MAINTENANCE OF STEP-MOTHER

    INTRODUCTION

    Maintenance of step-mother is provided in Hindu Law. Hindu law refers to the system of personal laws (marriage, adoption, inheritance, etc.), traditionally derived from Hindu texts and traditions, that shaped the social practice of Hindu communities. Local laws never conformed completely to the ideals of Dharmashastra, but both substantive and procedural laws of the tradition did impact the practical law, though largely indirectly.

    In the early 1950s, contentious debates ensued over the so-called Hindu Code Bill, which had been offered in the Indian parliament, as a way to fix still unclear elements of the Anglo-Hindu law. Though a small minority suggested some kind of return to classical Hindu law, the real debate was over how to appropriate the Anglo-Hindu law. In the end, a series of four major pieces of legislation were passed in 1955-1956 and these laws form the first point of reference for modern Hindu law:

    1. Hindu Marriage Act (1955),
    2. Hindu Succession Act (1956),
    3. Hindu Minority and Guardianship Act (1956), and
    4. Hindu Adoptions and Maintenance Act (1956).

    Though these legislative moves purported to resolve still unclear parts of the Anglo-Hindu law, the case law and interpretive tradition of British judges and Indian judges in the British employ remained and remains crucial to the application of modern Hindu law.

    HINDU ADOPTION AND MAINTENANCE ACT 1956

    The Hindu Adoptions and Maintenance Act (HAMA) was established in the year 1956 as part of the Hindu Code Bills. This act extends to the whole of India except the State of Jammu & Kashmir and applies to Hindus domiciled in our country. Hindu Adoptions and Maintenance Act was introduced to codify and standardize the current Hindu legal tradition. This act dealt specifically with the legal process of adopting children by a Hindu adult, and with the legal obligations of a Hindu to provide maintenance to various family members. In this article, we look at the various aspects of the Hindu Adoptions and Maintenance Act (HAMA), 1956 in detail.

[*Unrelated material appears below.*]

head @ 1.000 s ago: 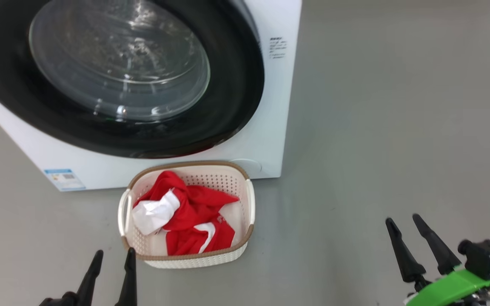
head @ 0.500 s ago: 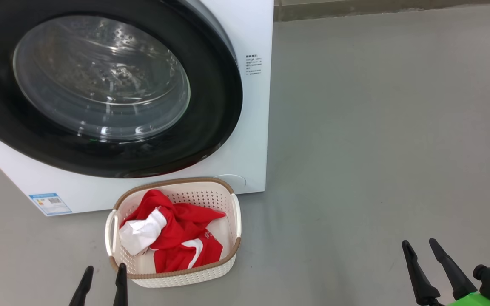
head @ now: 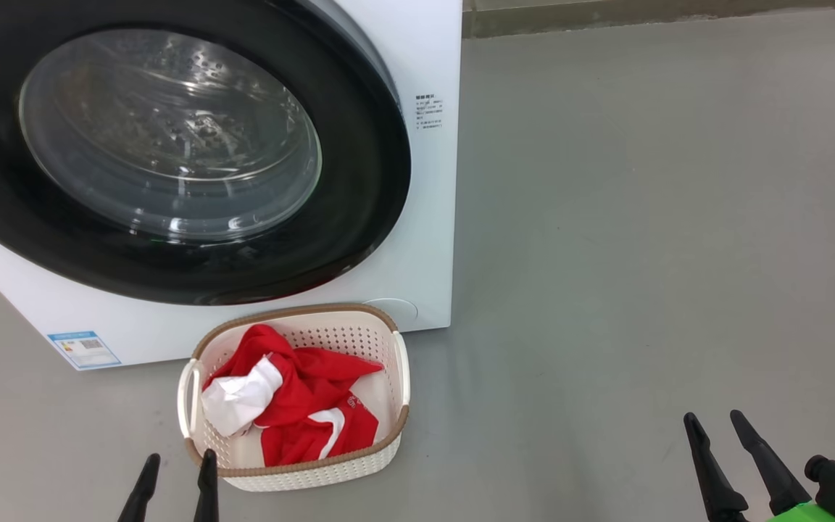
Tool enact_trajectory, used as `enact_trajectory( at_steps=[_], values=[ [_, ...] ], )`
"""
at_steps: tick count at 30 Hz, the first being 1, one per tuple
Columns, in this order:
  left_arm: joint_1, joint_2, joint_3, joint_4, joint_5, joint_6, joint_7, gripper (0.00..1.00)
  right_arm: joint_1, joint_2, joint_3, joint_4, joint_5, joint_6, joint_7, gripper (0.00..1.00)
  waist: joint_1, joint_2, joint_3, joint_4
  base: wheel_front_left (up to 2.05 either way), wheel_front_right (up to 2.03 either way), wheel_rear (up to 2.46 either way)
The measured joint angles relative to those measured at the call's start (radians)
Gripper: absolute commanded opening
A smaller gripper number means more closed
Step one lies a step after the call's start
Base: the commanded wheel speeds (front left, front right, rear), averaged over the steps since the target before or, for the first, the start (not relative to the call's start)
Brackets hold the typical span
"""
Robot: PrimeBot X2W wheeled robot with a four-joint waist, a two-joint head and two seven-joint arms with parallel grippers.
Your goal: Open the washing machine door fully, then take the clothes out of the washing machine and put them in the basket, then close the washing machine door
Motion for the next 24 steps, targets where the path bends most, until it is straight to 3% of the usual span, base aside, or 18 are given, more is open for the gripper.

    Hindu Adoptions and Maintenance Act apply to Hindus and all those considered under the umbrella term of Hindus as described below. As per the provision of this act, the following person can adopt a child in India.

    • This act applies to any person who is domiciled in the territories
    • A person who is a Hindu by religion in any of its forms or development, including the Virashaiva, a Lingayat or a follower of the Brahmo, Prarthana or Arya Samaj
    • A person belongs to a Buddhist, Jain or Sikh can adopt a child
    • A child legitimate or illegitimate whose parents are Hindus, Buddhists, Jains or Sikhs
    • A child legitimate or illegitimate one of whose parents are Hindus, Buddhists, Jains or Sikhs and has been so brought up
    • An abandoned child, legitimate or illegitimate of unknown parentage brought up as a Hindu, Buddhist, etc.; and
    • A person who has been converted to the Hindu, Buddhist, Jain or Sikh religion

    MAINTENANCE

    The Hindu Adoption and Maintenance Act lays down the provisions relating to maintenance rights of a woman under Hindu laws. Under the Act, the wife, daughter-in-law, children, elderly parents and other dependents have a right to claim maintenance.

    In case of divorce, the wife has a right to claim maintenance from her husband when she is unable to maintain herself financially. The fact whether the wife is working and earns some income or not, does not affect her right to claim maintenance from her husband.

    However, the quantum of maintenance that the husband is required to pay to her wife depends upon the income earned by the wife, the income and property of the husband, his personal expenses and the expenses borne by him from his dependents.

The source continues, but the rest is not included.